■ Work request
Read the data below. Then repeat all of it exactly.

■ Stored data

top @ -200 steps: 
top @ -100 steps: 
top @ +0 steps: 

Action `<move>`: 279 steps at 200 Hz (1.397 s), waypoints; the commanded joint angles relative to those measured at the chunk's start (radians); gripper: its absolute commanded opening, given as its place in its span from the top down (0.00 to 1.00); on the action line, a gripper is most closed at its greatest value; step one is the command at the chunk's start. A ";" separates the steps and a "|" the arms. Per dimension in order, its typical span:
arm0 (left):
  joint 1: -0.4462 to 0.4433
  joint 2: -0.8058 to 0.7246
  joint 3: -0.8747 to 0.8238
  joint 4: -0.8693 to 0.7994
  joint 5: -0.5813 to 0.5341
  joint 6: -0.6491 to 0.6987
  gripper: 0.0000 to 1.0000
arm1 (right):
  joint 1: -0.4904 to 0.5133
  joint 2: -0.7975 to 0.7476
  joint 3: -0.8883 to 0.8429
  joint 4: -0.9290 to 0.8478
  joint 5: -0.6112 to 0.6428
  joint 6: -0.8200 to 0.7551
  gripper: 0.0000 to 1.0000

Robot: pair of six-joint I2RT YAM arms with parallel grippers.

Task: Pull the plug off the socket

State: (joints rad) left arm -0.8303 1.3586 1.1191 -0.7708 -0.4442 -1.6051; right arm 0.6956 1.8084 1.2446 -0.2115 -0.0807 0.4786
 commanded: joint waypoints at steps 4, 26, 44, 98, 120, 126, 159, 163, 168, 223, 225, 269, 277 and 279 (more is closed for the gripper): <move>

■ Output
top @ -200 steps: 
top @ -100 steps: 
top @ +0 steps: 

Action `<move>`: 279 steps at 200 Hz (1.397 s), waypoints; the commanded joint angles relative to those measured at the chunk's start (radians); gripper: its absolute commanded opening, given as its place in its span from the top down (0.00 to 1.00); on the action line, a gripper is most closed at its greatest value; step one is the command at the chunk's start. A ";" separates the steps and a "|" the arms. Per dimension in order, its typical span:
arm0 (left):
  joint 1: -0.4462 to 0.4433
  joint 2: -0.8058 to 0.7246
  joint 3: -0.8747 to 0.8238
  joint 4: -0.8693 to 0.7994
  joint 5: -0.5813 to 0.5341
  joint 6: -0.6491 to 0.6987
  gripper: 0.0000 to 1.0000
arm1 (right):
  joint 1: -0.4904 to 0.5133
  joint 2: -0.7975 to 0.7476
  joint 3: -0.8883 to 0.8429
  joint 4: -0.9290 to 0.8478
  joint 5: -0.6112 to 0.6428
  joint 6: -0.8200 to 0.7551
  gripper: 0.0000 to 1.0000

Robot: pair of six-joint I2RT YAM arms with parallel grippers.

Task: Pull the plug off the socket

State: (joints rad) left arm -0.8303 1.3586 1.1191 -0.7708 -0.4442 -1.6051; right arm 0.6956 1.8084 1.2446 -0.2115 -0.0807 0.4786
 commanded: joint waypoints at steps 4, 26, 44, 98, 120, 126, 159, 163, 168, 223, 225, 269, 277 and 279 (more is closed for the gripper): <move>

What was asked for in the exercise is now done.